**TASK BRIEF**
Please return every line of the listing. Keep each one exact.

**DATA SHOWN**
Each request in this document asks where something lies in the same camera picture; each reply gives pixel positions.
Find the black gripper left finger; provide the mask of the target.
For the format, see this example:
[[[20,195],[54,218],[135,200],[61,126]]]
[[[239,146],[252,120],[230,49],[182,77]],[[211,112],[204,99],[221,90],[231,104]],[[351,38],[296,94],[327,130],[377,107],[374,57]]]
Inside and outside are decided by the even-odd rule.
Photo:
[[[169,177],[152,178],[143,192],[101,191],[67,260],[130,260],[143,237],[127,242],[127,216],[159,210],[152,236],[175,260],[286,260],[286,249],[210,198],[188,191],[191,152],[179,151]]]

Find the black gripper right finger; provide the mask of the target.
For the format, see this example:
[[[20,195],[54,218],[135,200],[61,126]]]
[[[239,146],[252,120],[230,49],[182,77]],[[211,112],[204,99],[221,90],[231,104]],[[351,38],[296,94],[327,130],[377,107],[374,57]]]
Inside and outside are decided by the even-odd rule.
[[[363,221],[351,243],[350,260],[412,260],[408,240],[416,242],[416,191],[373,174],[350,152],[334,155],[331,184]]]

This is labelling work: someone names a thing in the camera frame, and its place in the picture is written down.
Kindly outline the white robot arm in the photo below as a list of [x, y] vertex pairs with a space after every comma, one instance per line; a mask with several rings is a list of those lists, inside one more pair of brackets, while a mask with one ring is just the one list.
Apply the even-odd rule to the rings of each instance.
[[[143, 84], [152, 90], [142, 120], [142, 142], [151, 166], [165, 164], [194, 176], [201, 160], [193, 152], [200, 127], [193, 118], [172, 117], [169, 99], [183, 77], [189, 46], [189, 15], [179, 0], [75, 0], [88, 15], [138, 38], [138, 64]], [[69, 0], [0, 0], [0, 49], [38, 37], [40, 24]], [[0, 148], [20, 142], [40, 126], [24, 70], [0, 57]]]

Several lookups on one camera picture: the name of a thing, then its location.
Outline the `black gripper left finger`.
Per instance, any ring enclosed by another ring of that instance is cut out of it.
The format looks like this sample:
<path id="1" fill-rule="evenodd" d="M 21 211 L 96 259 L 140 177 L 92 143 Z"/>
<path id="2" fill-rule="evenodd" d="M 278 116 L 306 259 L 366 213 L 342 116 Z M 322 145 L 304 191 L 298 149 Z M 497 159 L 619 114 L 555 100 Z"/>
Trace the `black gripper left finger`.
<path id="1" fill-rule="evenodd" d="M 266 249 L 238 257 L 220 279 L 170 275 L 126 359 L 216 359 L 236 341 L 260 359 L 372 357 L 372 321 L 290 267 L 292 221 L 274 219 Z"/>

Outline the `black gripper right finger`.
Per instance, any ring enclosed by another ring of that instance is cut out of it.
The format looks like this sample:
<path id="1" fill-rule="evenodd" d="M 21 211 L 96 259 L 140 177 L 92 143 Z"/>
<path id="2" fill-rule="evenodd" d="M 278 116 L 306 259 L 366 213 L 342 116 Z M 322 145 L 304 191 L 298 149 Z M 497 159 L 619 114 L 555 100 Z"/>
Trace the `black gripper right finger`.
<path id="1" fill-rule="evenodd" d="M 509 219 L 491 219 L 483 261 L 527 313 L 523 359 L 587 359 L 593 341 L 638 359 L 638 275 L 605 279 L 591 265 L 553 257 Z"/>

**ANSWER TO THIS EXERCISE**
Each request in this document asks where something lies in the same camera picture; each reply gives pixel positions.
Find the black gripper left finger; provide the mask of the target.
For the format, see this example:
[[[20,195],[54,218],[135,200],[61,126]]]
[[[239,146],[252,120],[230,49],[182,77]],[[211,112],[204,99],[221,90],[231,104]],[[351,38],[296,94],[327,130],[377,107],[374,57]]]
Inside and outside are decided by the even-odd rule.
Photo:
[[[169,177],[152,178],[143,192],[101,191],[67,260],[130,260],[143,237],[127,242],[127,216],[159,210],[152,236],[175,260],[286,260],[286,249],[210,198],[188,191],[191,152],[179,151]]]

Find the black gripper right finger; provide the mask of the target.
For the format, see this example:
[[[20,195],[54,218],[135,200],[61,126]]]
[[[239,146],[252,120],[230,49],[182,77]],[[211,112],[204,99],[221,90],[231,104]],[[351,38],[296,94],[327,130],[377,107],[374,57]]]
Inside and outside are decided by the even-odd rule.
[[[363,221],[351,243],[350,260],[412,260],[408,240],[416,242],[416,191],[373,174],[350,152],[334,155],[331,184]]]

This is labelling work: someone names a thing in the camera frame, and its place in the picture is written down.
Kindly outline the white robot arm in the photo below as a list of [x, y] vertex pairs with a space after every comma, one instance per line; a mask with several rings is a list of those lists, inside one more pair of brackets, while a mask with one ring is just the one list.
Apply the even-odd rule to the rings of each instance.
[[[143, 84], [152, 90], [142, 120], [142, 142], [151, 166], [165, 164], [194, 176], [201, 160], [193, 152], [200, 127], [193, 118], [172, 117], [169, 99], [183, 77], [189, 46], [189, 15], [179, 0], [75, 0], [88, 15], [138, 38], [138, 64]], [[69, 0], [0, 0], [0, 49], [38, 37], [40, 24]], [[0, 148], [20, 142], [40, 126], [24, 70], [0, 57]]]

Several lookups on one camera picture: the name of a thing, then its location.
Outline the `black gripper left finger`.
Per instance, any ring enclosed by another ring of that instance is cut out of it.
The format looks like this sample:
<path id="1" fill-rule="evenodd" d="M 21 211 L 96 259 L 140 177 L 92 143 Z"/>
<path id="2" fill-rule="evenodd" d="M 278 116 L 306 259 L 366 213 L 342 116 Z M 322 145 L 304 191 L 298 149 Z M 497 159 L 619 114 L 555 100 Z"/>
Trace the `black gripper left finger`.
<path id="1" fill-rule="evenodd" d="M 266 249 L 238 257 L 220 279 L 170 275 L 126 359 L 216 359 L 236 341 L 260 359 L 372 357 L 372 321 L 290 267 L 292 221 L 274 219 Z"/>

Outline the `black gripper right finger`.
Per instance, any ring enclosed by another ring of that instance is cut out of it.
The format looks like this sample:
<path id="1" fill-rule="evenodd" d="M 21 211 L 96 259 L 140 177 L 92 143 Z"/>
<path id="2" fill-rule="evenodd" d="M 278 116 L 306 259 L 366 213 L 342 116 Z M 322 145 L 304 191 L 298 149 Z M 497 159 L 619 114 L 555 100 Z"/>
Trace the `black gripper right finger`.
<path id="1" fill-rule="evenodd" d="M 509 219 L 491 219 L 483 261 L 527 313 L 523 359 L 587 359 L 593 341 L 638 359 L 638 275 L 605 279 L 591 265 L 553 257 Z"/>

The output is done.